There were two problems causing this. When the async call was initially made, two threads should have been created: one for the timer manager and one for handling the async call. Instead, only one was created due to a bug in the CLR. At the first 500ms interval, the thread pool manager should have noticed that there were not enough threads and created a new one. This also failed due to the same bug.

If you now switch the target framework version of the client.exe to .Net 4, you will see different behavior entirely. Here is a shot of what happens there.
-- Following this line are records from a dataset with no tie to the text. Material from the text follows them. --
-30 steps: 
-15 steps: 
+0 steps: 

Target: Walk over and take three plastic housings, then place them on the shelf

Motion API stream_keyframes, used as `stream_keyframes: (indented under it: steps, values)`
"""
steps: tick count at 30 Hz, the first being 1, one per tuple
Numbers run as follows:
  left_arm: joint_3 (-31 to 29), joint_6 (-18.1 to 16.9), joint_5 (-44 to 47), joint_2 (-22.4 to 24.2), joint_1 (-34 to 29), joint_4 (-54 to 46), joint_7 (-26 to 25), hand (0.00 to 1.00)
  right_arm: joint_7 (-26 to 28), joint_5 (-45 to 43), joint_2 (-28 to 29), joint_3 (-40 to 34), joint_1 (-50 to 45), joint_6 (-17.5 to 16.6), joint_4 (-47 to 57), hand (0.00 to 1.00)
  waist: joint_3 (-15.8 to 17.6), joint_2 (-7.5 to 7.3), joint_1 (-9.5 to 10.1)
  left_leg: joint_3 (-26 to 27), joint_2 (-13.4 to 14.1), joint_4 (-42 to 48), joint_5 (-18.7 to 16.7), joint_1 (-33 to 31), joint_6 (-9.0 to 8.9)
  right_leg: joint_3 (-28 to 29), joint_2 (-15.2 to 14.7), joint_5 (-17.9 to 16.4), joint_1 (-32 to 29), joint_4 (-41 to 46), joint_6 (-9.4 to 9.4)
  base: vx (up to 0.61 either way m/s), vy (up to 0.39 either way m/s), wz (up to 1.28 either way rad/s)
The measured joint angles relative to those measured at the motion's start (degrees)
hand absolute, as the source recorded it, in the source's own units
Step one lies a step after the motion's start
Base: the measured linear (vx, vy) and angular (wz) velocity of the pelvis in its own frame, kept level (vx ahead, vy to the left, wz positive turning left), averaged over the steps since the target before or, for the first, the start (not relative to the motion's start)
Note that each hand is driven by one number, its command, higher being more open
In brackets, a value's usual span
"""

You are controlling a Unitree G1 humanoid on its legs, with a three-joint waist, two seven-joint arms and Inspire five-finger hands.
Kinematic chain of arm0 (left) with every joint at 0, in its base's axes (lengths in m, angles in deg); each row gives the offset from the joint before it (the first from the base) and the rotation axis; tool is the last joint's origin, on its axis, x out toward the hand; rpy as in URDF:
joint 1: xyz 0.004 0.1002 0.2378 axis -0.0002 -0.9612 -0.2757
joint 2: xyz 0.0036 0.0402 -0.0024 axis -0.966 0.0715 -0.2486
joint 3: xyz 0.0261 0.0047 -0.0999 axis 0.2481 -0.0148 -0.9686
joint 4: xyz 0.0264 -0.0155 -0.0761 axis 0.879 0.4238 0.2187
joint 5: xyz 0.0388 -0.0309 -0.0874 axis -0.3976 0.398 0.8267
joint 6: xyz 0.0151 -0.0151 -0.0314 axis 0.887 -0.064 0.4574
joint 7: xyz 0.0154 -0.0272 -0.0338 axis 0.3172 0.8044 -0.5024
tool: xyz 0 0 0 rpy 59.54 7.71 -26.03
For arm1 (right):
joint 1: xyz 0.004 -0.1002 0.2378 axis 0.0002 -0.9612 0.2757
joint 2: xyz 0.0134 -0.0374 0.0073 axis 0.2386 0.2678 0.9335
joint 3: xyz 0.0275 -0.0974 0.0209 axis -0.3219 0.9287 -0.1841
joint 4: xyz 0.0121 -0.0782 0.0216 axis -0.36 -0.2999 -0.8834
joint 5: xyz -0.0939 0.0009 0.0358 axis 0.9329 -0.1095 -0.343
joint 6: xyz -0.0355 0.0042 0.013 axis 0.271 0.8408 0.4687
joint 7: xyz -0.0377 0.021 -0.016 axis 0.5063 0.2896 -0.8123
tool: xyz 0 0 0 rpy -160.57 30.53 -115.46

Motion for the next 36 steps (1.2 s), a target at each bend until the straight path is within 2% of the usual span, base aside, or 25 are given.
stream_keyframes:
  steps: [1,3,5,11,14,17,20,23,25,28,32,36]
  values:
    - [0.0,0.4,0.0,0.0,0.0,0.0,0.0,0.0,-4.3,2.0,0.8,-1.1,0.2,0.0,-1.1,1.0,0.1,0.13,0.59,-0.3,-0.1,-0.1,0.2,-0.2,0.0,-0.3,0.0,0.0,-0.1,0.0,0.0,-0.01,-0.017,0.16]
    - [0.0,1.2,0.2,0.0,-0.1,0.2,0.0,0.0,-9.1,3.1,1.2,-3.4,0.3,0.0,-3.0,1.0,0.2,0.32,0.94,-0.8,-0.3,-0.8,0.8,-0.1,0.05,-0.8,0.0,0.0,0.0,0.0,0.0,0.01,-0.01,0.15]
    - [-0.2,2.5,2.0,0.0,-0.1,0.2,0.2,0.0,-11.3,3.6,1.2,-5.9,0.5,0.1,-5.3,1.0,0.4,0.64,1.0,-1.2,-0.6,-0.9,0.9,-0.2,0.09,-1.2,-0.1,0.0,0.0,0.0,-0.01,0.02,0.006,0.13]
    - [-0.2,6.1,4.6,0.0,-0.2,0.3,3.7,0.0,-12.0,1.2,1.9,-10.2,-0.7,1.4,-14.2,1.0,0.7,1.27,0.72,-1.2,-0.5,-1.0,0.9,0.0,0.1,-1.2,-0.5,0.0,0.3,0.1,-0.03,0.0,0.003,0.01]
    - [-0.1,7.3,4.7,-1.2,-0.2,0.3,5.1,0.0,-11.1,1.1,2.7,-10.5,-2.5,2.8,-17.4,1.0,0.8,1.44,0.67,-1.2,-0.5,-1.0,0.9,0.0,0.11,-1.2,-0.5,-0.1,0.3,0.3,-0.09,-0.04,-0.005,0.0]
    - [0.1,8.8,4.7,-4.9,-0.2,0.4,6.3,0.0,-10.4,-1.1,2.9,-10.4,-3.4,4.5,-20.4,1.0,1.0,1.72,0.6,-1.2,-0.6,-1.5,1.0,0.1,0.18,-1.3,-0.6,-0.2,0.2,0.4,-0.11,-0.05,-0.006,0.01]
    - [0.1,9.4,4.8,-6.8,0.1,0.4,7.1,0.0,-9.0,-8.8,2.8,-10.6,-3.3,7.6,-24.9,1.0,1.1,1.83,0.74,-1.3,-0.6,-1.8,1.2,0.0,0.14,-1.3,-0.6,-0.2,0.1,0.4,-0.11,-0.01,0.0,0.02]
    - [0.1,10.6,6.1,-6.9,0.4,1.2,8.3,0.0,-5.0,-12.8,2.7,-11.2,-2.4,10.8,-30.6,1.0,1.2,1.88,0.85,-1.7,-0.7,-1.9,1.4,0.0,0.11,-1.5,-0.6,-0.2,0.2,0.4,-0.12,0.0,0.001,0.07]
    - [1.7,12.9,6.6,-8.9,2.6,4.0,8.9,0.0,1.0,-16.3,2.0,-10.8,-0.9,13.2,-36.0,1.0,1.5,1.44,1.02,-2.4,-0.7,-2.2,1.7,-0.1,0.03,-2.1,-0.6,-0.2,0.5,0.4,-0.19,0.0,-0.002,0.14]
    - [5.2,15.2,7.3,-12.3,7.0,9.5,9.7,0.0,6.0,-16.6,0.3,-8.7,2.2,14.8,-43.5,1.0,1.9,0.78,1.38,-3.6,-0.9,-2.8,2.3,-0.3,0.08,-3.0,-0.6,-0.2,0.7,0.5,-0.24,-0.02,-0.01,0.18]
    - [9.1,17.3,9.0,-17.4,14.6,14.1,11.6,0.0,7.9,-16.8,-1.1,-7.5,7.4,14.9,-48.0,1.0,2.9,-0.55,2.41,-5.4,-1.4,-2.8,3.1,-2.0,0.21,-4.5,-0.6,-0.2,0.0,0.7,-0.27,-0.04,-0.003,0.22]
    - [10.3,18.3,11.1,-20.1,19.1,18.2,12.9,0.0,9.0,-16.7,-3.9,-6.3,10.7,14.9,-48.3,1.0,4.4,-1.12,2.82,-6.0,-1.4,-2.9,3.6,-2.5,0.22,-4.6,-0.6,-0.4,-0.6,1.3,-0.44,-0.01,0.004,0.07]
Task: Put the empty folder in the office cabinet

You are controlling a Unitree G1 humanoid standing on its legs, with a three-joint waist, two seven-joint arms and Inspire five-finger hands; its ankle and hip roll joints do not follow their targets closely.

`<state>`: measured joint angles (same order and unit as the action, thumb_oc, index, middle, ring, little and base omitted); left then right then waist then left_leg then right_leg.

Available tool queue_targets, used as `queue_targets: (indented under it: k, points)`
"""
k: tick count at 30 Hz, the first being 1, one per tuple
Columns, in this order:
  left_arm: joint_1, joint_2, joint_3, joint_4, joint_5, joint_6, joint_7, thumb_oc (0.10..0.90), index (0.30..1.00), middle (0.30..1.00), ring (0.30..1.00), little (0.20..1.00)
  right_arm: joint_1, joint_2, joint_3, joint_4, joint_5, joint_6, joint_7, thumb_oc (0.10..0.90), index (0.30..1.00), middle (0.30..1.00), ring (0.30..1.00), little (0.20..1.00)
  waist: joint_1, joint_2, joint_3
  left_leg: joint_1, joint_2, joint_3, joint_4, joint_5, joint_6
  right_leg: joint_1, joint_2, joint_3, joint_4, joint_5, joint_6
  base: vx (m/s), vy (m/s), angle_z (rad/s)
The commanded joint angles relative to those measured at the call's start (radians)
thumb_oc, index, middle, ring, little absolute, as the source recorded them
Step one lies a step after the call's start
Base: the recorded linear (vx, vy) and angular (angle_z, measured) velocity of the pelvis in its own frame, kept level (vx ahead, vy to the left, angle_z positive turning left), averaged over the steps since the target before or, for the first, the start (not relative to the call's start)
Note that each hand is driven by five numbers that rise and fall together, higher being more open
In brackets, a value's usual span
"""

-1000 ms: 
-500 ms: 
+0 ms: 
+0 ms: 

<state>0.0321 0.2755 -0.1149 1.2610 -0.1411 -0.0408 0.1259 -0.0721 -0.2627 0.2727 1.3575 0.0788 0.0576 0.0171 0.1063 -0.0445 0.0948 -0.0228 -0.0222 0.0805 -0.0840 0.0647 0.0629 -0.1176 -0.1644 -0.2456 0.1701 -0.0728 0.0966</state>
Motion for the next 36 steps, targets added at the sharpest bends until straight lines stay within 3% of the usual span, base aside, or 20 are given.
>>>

The delay for the first async call is now only 189ms for the call itself (it's a little slow because of the attached profiler). Plus, there's no 1 second waiting period prior. Notice that the 500ms sleeper thread is still there as thread id 4648. Except now, it starts first and creates four threads at the same time. Why four? Since I'm on a quad core machine and the default min IO thread count is 1 per processor and there is sufficient work to occupy 4 IO threads, those threads are created. If you set the min IO threads down to 2, it will only create 2 threads because it will first go to min IO threads and then reevaluate every 500ms to see if there are enough threads in the pool. If you set it higher, like 8 or 200, it will only create 6 threads since it only has enough work to occupy those 6. You can kind of infer the logic behind the thread creation here so I won't elaborate further.